Louis Pernot 3Une objection fréquente à la foi est de dire : « Je ne peux pas croire qu’il y ait un Dieu, avec tout le mal qu’il y a dans le monde. » Cette question n’est pas neuve et n’est pas vraiment une objection : de très nombreuses explications ont été trouvées pour y répondre. La science qui traite de cette question est appelée « théodicée », étymologiquement : la justification de Dieu.

Parmi les réponses données habituellement, il y en a de mauvaises.

La première est que le mal serait une punition de Dieu, une conséquence du péché. Il est certain que nos erreurs peuvent produire du mal, mais Dieu, lui, ne punit pas ; et le mal, bien sûr, atteint même les justes. Cela est dit explicitement dans l’Ancien Testament avec Job, et dans bien des passages des évangiles (l’aveugle de naissance, en Jn 9, ou la tour qui s’effondre sur les Galiléens, en Lc 13).

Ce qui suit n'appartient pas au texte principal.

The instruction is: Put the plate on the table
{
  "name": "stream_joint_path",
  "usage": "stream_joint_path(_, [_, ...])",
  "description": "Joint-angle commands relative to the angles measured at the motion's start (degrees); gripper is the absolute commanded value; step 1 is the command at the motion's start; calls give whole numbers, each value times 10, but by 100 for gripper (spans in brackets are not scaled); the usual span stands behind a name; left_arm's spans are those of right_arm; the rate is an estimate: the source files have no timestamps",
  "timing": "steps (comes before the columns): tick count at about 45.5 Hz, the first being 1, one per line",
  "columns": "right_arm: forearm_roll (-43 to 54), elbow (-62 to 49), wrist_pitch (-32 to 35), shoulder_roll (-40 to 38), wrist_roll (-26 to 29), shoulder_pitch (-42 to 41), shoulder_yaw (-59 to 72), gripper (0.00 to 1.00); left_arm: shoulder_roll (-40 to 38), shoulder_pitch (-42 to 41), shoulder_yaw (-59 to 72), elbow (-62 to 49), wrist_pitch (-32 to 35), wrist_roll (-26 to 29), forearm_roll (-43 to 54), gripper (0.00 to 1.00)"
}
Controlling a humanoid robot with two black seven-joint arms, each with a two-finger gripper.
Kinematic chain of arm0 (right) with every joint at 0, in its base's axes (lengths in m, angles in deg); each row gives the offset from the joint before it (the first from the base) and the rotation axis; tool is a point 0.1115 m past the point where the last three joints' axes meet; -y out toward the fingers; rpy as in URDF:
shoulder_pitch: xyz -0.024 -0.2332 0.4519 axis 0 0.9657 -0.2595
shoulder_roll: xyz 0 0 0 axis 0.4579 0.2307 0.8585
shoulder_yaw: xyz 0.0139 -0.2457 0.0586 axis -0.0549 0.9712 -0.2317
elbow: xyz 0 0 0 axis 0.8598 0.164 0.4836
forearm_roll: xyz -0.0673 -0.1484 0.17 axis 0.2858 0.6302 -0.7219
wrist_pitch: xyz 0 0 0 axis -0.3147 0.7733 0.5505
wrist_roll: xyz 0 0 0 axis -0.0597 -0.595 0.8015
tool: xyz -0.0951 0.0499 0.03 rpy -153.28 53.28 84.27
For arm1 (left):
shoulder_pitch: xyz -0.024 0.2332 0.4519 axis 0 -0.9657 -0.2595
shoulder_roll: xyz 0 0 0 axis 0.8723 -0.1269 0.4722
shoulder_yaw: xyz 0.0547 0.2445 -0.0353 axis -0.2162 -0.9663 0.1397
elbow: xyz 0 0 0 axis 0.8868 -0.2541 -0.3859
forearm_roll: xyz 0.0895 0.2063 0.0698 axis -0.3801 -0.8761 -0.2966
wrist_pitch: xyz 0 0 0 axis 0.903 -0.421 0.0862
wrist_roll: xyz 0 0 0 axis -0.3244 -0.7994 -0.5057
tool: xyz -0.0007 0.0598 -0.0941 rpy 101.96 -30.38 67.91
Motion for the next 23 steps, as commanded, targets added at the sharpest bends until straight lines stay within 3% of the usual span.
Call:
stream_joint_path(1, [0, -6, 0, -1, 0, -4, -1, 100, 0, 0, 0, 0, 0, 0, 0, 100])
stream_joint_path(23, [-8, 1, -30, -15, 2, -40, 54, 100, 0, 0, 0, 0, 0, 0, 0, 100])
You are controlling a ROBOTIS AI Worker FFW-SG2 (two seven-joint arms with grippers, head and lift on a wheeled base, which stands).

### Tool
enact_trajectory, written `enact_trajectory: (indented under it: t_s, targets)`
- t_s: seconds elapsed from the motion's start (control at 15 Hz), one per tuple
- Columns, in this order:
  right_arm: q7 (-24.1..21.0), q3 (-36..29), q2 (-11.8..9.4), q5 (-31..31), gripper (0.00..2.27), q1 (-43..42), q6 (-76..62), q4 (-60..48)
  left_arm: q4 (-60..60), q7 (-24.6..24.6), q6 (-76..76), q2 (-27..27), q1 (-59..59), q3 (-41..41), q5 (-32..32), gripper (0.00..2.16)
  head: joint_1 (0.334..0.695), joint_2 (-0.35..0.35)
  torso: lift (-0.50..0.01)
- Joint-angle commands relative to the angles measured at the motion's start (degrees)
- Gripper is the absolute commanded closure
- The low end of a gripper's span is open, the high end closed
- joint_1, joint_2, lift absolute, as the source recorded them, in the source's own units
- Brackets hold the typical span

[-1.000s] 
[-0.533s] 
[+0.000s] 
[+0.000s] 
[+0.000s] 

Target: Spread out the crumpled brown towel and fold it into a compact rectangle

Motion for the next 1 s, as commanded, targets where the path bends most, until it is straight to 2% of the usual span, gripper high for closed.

Une autre idée parfois évoquée est que le mal serait une épreuve envoyée par Dieu pour tester la fidélité du croyant. Cela peut se trouver dans le livre de Job, mais à partir du Nouveau Testament, on ne peut penser que Dieu puisse être source de mal ou de souffrance pour l’homme. Et quant à nous éprouver, Dieu n’en a pas besoin, il sait très bien ce que vaut chacun.

Alors il y a l’idée la plus répandue selon laquelle le mal serait dû non pas à Dieu, mais à l’homme. Il est vrai que s’il y a des guerres et des massacres, c’est à cause de l’homme qui est mauvais. On peut donc penser que le mal vient du fait que Dieu a choisi de donner une certaine liberté à l’homme et qu’il ne veut pas la reprendre. C’est en partie vrai. Mais il est difficile d’imaginer que Dieu puisse laisser faire des crimes effroyables à l’encontre d’innocents, et qu’il refuserait juste d’intervenir au nom d’un principe. Dieu serait-il capable ainsi d’une absence totale de compassion ? C’est douteux. Ensuite, il y a beaucoup de mal dans le monde qui ne dépend pas de l’homme : des maladies dramatiques qui frappent des enfants, des tremblements de terre, des famines. Cette explication ne peut rendre compte des catastrophes naturelles et ne peut en tout cas pas suffire.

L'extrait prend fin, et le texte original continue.